Sa Constitution exige que le gouvernement organise un référendum pour tout groupe ethnique souhaitant former une nouvelle entité dans l'année qui suit sa demande.

- 'Juste une étape clé' -

La route des Sidama pour quitter la région des Nations, Nationalités et Peuples du Sud (SNNP - sud), à laquelle ils appartiennent actuellement, avait débouché sur des violences qui avaient fait plusieurs dizaines de morts en juillet et conduit Addis Abeba à placer la zone sous contrôle de la police fédérale et de l'armée.

Les Sidama caressent le projet de quitter leur région depuis de longues années. Mais ils ont été galvanisés par l'arrivée au pouvoir de M. Abiy, récemment auréolé du prix Nobel de la paix.

Selon les observateurs, la montée en puissance des revendications régionales et ethniques, en partie due à l'ouverture de l'espace politique initiée par M. Abiy, s'accommode mal de son approche centralisatrice du pouvoir.

Un vote favorable des Sidama est jugé très probable par les analystes. Dans les rues d'Hawassa, toutes les affiches électorales étaient en faveur de l'autonomie.

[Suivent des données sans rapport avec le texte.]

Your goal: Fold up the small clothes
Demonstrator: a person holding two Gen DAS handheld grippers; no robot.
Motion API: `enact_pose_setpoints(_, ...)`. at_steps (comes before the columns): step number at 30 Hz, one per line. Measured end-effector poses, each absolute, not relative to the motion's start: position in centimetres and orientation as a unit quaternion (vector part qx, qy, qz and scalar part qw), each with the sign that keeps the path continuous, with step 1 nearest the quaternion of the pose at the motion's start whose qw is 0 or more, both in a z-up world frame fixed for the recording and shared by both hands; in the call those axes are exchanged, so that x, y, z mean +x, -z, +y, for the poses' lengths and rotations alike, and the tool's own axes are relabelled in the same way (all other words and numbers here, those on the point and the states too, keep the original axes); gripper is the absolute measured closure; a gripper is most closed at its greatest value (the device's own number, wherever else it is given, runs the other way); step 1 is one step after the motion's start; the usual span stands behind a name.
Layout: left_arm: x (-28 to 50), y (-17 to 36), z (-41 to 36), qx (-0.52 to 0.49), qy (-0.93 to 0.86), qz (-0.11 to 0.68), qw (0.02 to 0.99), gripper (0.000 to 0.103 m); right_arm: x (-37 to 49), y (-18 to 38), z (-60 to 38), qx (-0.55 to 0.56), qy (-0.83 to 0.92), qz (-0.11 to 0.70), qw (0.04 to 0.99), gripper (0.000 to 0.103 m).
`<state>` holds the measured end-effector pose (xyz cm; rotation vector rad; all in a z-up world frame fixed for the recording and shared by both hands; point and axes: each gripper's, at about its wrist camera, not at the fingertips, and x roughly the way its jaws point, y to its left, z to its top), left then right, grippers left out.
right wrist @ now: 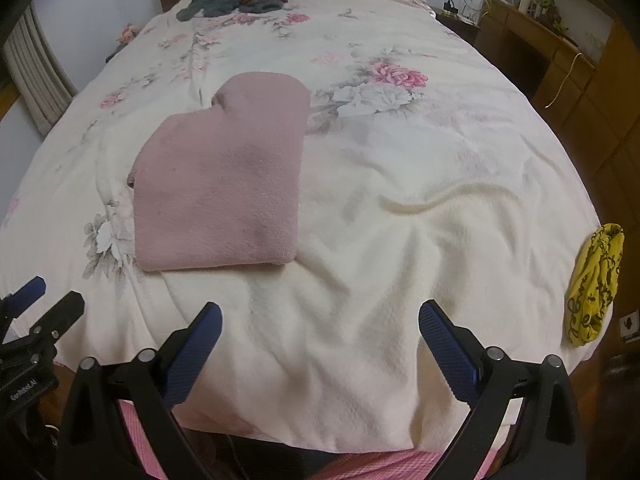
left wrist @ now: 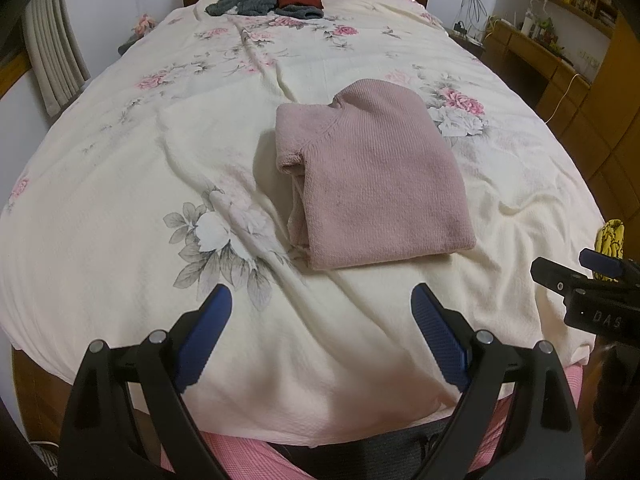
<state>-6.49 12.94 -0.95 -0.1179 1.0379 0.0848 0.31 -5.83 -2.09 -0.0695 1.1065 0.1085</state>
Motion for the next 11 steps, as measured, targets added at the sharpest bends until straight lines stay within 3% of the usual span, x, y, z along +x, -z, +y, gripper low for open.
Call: enact_pose_setpoints(11,-6.51,1.18,12.8,-0.053,-0.04,0.496,0.866,0.013,0.51,2.14,-6.06,-0.028,-0.05,0.527,0.848,0.004)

Un homme interrogé dans la capitale, et qui par peur a refusé de donner son identité, a regretté un résultat prédéterminé.

Mais la création de cette 10e région n'ira probablement pas sans complications.

"Des festivités seront certainement de rigueur (en cas de victoire), mais la nouvelle région ne sera pas créée du jour au lendemain. Ceci (le scrutin) est juste une étape clé du processus", a ainsi souligné William Davison, chercheur pour le groupe de réflexion International Crisis Group (ICG).

Le calendrier pour la formation de cette nouvelle région, l'allocation du budget fédéral, le partage des richesses au niveau régional sont des sources potentielles de litiges.

Le statut d'Hawassa, actuelle capitale de la région SNNP, dont les Sidama veulent faire leur capitale, est aussi épineux. Un accord signé récemment prévoit que le gouvernement régional SNNP restera dans la ville pour les deux prochains mandats de cinq ans. Mais la question pourrait resurgir ensuite.

Enfin, quel sera le sort des minorités dans la nouvelle région, très diverse d'un point de vue ethnique?

"L'autonomie des Sidama ne devra en aucun cas porter préjudice aux résidents non-sidama ou à leurs commerces, à aucun moment de ce processus", a prévenu M. Davison.

La résolution pacifique ou non de ces questions sera observée avec beaucoup d'attention, puisqu'au moins dix autres groupes dans le sud du pays ont lancé une procédure d'autonomie similaire à celle des Sidama.